Page 42 of Hot Springs


  Earl felt the need to drink again. This one really hurt. This one was like a raw piece of glass caught in his throat, cutting every time he breathed.

  The sun was bright, his head ached, he felt the shakiness of the hangover, the hunger from not having eaten in twenty-four hours, and the emptiness of no life ahead of him and memories of what was done stuck in his head forever.

  He wiped the sweat from his brow, and decided it was time to go on home and try and pick up the pieces. Yet something wouldn’t let him leave.

  He knew, finally: he had to see the place one more time.

  See the goddamned barn.

  He’d seen it in November when he was discharged and stopped off here before going on up to Fort Smith and getting married and joining up with the rest of America for the great postwar boom. Hadn’t felt much then. Tried to feel something but didn’t, but he knew he had to try again.

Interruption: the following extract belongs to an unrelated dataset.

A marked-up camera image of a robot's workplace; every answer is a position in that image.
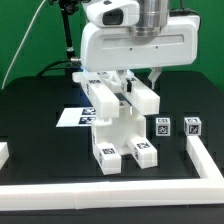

  He walked through the weeds, the wind whipping dust in his face, the sun beating down hot and ugly, a sense of desolation like a fog over the abandoned Swagger homestead, where all the Swagger men had lived and one of them had died.

  The barn door was half open. He slipped in. Dust, cobwebs, the smell of rotted hay and rotting wood. An unpainted barn will rot, Daddy had always said. Yes, and if Daddy wasn’t here to see that the barn was painted every two years, it would rot away to nothing, which is what it was doing. The stench of mildew and decomposition also filled the close dense air. The wood looked moist in places, as if you could put a foot through it and it would crumble. Odd pieces of agricultural equipment lay about rusting, like slingblades and the lawn mower that Earl had once used, and spades and hoes and forks. A tractor, dusty and rusting, stood mutely by. The stalls were empty, though of course a vague odor of animal shit also lingered in the air.

  But Earl went to where he had to go, which was to the rear of the barn, under a crossbeam. That is where Bobby Lee had hanged himself. There was no mark of the rope on the wood, and no sign of the barrel he had stood upon to work his last task, the tying of the knot, good and tight, the looping of the noose, and the final kick to liberate himself from the barrel’s support and from the earth’s woe.

  He had hung there, as the life was crushed out of his throat, believing that he was going to a better place.

  Hope you made it, Bobby Lee. I wasn’t no good to you at all. You were the first of the all-too-many young men I let down and who paid with it with their lives. There were legions of these beyond Bobby Lee, platoons full of them, from the ’Canal to the railyard in Hot Springs, all of whom had trusted him and there wasn’t a damn thing he could do for them except watch them die.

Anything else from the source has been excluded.